The avoiding unplanned admissions enhanced service has not been effective, according to a report from the CQC.

GP care plans for older patients have ‘varied levels of detail’ and are not seen as an ‘effective document in the wider health and social care system’, a new report into health and care integration for elderly patients said.

The ‘Building bridges, breaking barriers’ report looked at existing integration across health and social care and the impact this has on older people, and also noted that there was ‘very little evidence that GPs were sharing care plans with other providers’.

GPs interviewed as part of the research said the ‘resources they had available to respond to their patients’ health issues were insufficient and felt that they did not have enough time to implement tools and undertake care planning in a way that would be meaningful for all of their patients’, the report said.

The report also gathered information from GPs about their views on standardised assessment tools and how they used them

‘Many GPs reported using the most commonly used standardised assessment tools. However, even among GPs who used these, some had reservations about doing so because they did not know whether they had been formally validated or accredited,’ said the report.

One of the recommendations contained in the review is that commissioners and providers in a local area ensure that information and support sets out details of what services are available, connections between different services, and how accessibility requirements will be met.
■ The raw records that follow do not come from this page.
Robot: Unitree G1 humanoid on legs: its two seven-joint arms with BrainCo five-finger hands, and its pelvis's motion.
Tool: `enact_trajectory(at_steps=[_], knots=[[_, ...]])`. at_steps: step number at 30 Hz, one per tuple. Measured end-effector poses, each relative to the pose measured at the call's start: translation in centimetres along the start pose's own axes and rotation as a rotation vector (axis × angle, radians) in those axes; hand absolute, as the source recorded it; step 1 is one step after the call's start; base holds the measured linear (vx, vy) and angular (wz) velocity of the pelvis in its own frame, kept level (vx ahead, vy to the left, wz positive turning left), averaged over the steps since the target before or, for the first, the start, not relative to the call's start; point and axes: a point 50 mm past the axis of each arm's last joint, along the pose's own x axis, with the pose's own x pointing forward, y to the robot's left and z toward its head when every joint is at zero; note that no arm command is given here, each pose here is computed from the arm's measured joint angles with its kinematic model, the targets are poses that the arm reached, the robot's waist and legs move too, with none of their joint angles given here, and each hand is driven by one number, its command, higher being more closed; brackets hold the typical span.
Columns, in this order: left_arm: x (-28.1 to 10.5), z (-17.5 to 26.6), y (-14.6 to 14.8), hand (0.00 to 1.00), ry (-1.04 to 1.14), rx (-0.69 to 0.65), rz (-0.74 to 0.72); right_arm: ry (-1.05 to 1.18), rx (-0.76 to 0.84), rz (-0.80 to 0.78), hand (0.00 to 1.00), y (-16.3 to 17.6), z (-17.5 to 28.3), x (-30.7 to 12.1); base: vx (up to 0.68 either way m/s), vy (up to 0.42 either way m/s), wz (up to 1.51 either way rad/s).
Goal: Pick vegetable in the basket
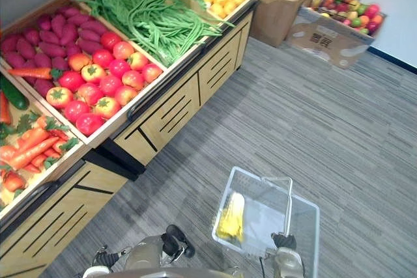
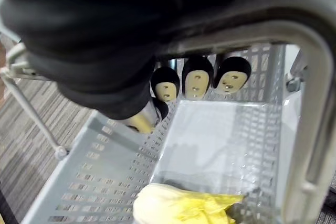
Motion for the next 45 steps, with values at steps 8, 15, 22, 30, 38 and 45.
enact_trajectory(at_steps=[8,15,22,30,38,45], knots=[[0.2,0.8,1.7,0.0,-0.05,0.007,0.049,-0.028,-0.038,0.033,1.0,0.6,1.1,0.3,0.28,-0.017,0.6],[0.8,2.9,3.2,0.0,-0.111,-0.018,0.123,0.016,-0.028,-0.006,1.0,-0.4,-1.4,-0.4,0.31,-0.354,1.32],[0.3,1.6,0.6,0.0,-0.045,-0.037,0.055,0.034,-0.001,-0.021,1.0,-1.5,-1.0,0.0,0.1,-0.16,0.43],[0.0,-0.8,1.4,0.0,0.028,-0.049,0.074,0.088,0.009,-0.025,1.0,-1.7,-2.6,-0.4,0.03,0.042,0.24],[-0.1,3.7,4.2,0.0,-0.172,-0.173,0.276,0.094,0.011,-0.04,1.0,-2.0,-3.3,-0.6,0.06,0.018,0.28],[-4.5,13.6,10.8,0.0,-0.67,-0.329,0.74,0.066,-0.018,-0.057,1.0,-2.0,-3.3,-0.8,0.0,0.013,0.1]])
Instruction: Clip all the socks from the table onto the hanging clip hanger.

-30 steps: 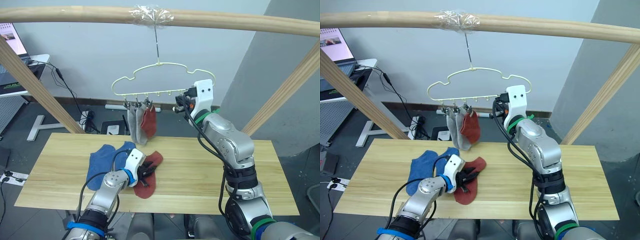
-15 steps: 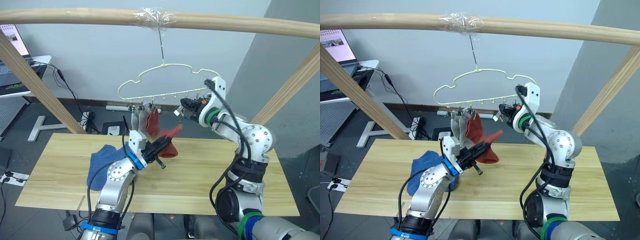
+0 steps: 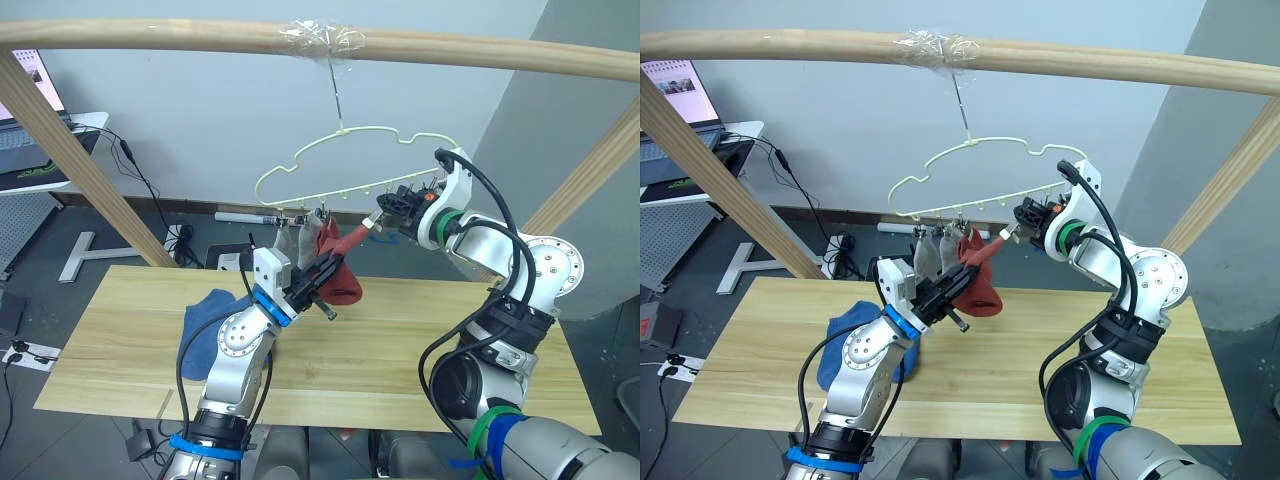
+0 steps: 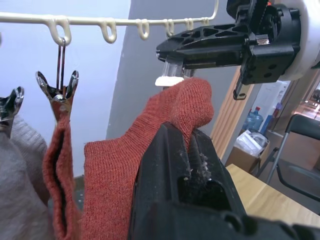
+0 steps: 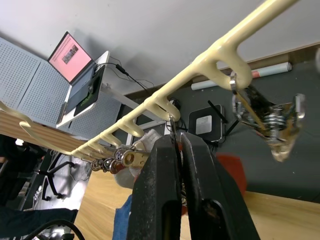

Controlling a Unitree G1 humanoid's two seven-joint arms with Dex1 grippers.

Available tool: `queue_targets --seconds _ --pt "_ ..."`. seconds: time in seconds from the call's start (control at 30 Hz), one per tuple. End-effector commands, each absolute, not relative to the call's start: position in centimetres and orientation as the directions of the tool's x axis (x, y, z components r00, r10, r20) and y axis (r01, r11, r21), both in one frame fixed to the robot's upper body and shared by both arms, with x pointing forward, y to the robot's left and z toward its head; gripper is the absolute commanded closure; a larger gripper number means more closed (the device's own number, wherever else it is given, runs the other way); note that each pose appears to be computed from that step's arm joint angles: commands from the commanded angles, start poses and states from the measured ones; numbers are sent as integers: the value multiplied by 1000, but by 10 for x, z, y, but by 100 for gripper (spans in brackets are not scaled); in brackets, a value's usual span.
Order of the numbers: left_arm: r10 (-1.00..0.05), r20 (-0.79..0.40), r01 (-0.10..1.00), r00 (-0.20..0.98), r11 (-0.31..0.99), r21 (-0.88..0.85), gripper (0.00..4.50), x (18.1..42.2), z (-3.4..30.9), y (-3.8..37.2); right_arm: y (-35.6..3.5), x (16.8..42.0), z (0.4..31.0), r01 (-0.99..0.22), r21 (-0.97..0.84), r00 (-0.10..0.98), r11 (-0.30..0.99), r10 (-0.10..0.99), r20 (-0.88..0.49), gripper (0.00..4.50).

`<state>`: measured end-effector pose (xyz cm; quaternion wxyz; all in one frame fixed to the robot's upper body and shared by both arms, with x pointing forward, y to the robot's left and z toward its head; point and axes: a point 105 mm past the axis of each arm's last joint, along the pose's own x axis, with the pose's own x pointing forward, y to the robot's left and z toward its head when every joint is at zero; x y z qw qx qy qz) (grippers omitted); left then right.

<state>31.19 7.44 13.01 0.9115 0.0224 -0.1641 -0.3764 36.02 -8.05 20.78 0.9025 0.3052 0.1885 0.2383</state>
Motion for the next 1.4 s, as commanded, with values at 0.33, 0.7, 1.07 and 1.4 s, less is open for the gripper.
queue_targets --seconds 0.33,0.7,1.07,1.4 --pt "-711 335 663 618 701 263 447 312 144 64 -57 356 210 -288 737 780 611 597 -189 450" --pt "-725 343 668 598 687 287 447 315 145 60 -51 355 214 -302 737 768 605 612 -187 450" --pt "-724 353 660 592 687 303 447 313 146 56 -47 355 219 -307 743 765 595 618 -179 450" --pt "-721 366 642 588 691 330 447 317 148 53 -42 354 219 -315 741 755 593 630 -183 450"
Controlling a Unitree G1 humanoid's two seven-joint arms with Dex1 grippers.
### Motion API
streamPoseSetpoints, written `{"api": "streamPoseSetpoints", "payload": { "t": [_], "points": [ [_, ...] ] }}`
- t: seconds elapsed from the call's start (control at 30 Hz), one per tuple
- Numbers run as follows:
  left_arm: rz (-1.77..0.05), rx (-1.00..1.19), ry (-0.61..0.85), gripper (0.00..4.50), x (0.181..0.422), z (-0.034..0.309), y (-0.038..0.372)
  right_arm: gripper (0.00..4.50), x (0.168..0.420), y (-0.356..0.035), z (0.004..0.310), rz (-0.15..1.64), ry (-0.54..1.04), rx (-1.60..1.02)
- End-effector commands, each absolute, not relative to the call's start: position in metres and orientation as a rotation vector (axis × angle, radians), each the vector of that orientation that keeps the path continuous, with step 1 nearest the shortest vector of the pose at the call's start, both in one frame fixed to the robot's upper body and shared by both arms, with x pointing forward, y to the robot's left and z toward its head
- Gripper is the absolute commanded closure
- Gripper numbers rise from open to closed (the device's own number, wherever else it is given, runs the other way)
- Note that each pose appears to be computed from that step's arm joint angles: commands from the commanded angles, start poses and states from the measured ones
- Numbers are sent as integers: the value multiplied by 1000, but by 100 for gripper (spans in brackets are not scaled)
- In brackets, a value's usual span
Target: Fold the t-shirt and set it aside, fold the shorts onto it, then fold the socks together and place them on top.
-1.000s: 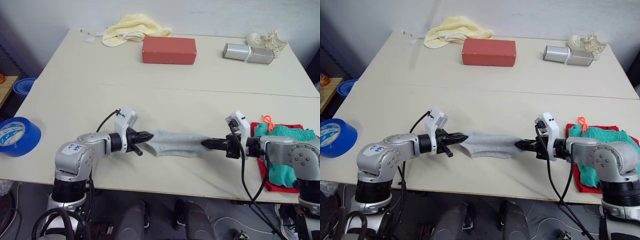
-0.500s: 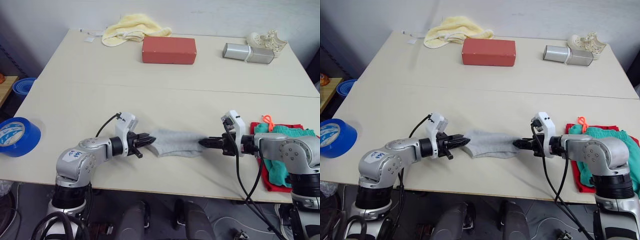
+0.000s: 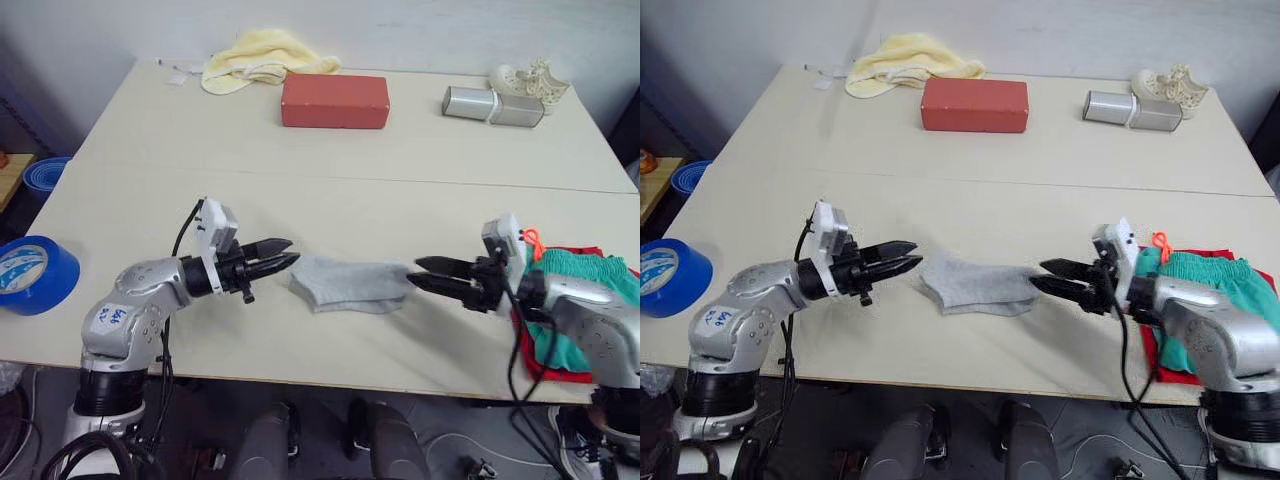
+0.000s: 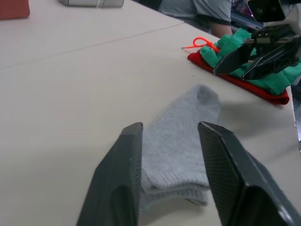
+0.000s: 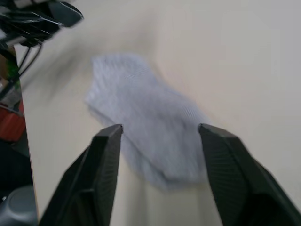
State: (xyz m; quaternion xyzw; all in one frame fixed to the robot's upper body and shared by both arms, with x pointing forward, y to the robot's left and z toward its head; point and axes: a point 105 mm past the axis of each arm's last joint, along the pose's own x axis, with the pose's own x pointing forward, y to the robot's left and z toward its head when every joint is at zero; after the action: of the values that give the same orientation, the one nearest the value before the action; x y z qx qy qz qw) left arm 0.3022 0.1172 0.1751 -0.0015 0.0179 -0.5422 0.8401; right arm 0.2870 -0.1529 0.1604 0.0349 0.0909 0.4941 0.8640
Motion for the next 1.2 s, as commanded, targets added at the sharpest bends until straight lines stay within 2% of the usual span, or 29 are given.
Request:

The CQC said vulnerable elderly should be added to GP practice frailty registers and this should should then ‘trigger information sharing to support coordinated case management and early intervention across the range of relevant health and social care professionals’.

The warning comes as a Pulse analysis of official figures showed that GP practices that devise care plans for the majority of their most vulnerable patients have higher rates of unplanned admissions.

It also comes as the GPC and Government have agreed to discuss the scrapping of the Avoiding unplanned admissions DES for 2017.

CQC chief executive David Behan said: ‘When staff from different services talk to each other and share information effectively people experience better, safer care. When they don’t, care can become disjointed and it is ultimately the person receiving care who suffers.’

CCQ carried out the fieldwork for the review between October and December 2015 in eight areas: Bristol, Cambridgeshire, Camden, Central Bedfordshire, Hammersmith and Fulham, Portsmouth, Stockton-on-Tees and Wakefield.